What you have to do
All of the data below should come back exactly as written, minus its images.

*** Given data

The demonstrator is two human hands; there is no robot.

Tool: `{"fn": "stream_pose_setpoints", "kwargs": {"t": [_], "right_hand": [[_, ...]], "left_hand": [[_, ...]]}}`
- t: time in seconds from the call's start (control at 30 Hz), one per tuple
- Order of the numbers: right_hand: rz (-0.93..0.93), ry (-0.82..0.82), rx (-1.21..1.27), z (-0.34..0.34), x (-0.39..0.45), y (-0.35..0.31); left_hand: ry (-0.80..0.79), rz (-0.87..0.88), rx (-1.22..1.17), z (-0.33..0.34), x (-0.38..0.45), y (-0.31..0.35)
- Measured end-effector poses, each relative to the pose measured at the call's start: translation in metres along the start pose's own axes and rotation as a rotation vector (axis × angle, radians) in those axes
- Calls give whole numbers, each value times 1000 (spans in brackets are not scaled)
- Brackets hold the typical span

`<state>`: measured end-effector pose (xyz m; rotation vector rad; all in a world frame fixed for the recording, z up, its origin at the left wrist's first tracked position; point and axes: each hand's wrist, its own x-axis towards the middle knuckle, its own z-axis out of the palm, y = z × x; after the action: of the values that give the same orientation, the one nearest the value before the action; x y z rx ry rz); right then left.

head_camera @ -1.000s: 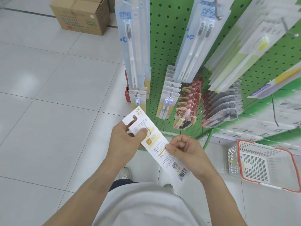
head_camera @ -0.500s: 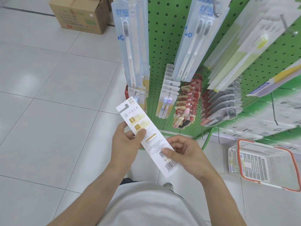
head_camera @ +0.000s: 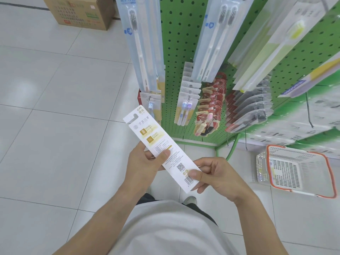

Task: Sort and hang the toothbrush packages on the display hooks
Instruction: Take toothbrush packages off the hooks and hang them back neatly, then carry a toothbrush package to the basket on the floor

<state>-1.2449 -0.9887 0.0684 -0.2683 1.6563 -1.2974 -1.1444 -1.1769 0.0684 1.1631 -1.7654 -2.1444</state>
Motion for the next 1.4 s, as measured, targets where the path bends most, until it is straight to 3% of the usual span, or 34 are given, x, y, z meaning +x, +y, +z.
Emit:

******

Output below
The demonstrator is two human hands; there is no robot.

Tool: `{"fn": "stream_pose_setpoints", "kwargs": {"t": [_], "right_hand": [[_, ...]], "left_hand": [[_, ...]]}}`
- t: time in seconds from the call's start (control at 30 Hz), one per tuple
- Order of the numbers: right_hand: rz (-0.93..0.93), ry (-0.82..0.82), rx (-1.21..1.27), z (-0.34..0.34), x (-0.39..0.45), y (-0.35..0.31); left_hand: ry (-0.80..0.79), rz (-0.87..0.88), rx (-1.22..1.17), z (-0.33..0.34), x (-0.38..0.45), y (-0.31..0.35)
- Measured end-effector poses, each relative to the pose measured at the call's start: translation in metres along the start pose's own axes and rotation as a rotation vector (axis × angle, radians) in those axes
- Calls give whole numbers, each value times 1000 (spans in brackets are not scaled)
- Brackets hold the typical span

`<state>`: measured end-effector pose (xyz m; rotation vector rad; all in a world frame fixed for the recording, z up, its origin at the left wrist's first tracked position; point and axes: each hand's wrist, its own x-axis towards the middle knuckle, its own z-axis out of the palm, y = z × x; after the action: of the values that give the same orientation, the one nearest the value before the action; x y z rx ry rz); right then left.

head_camera @ -1.000s: 
head_camera @ -0.500s: 
head_camera @ +0.000s: 

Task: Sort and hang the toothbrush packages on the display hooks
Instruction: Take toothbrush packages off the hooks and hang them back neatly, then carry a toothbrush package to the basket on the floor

<state>-1.2449 -0.9887 0.0684 -0.2683 1.6563 -1.2974 -1.1444 -1.1769 0.0684 1.1631 -1.7654 -2.1444</state>
Motion for the next 1.4 s, as measured, targets where the path bends most, until it is straight to 3% of the usual span, or 34 are given, x, y, z meaning +x, +y, +z.
Emit:

No further output is needed.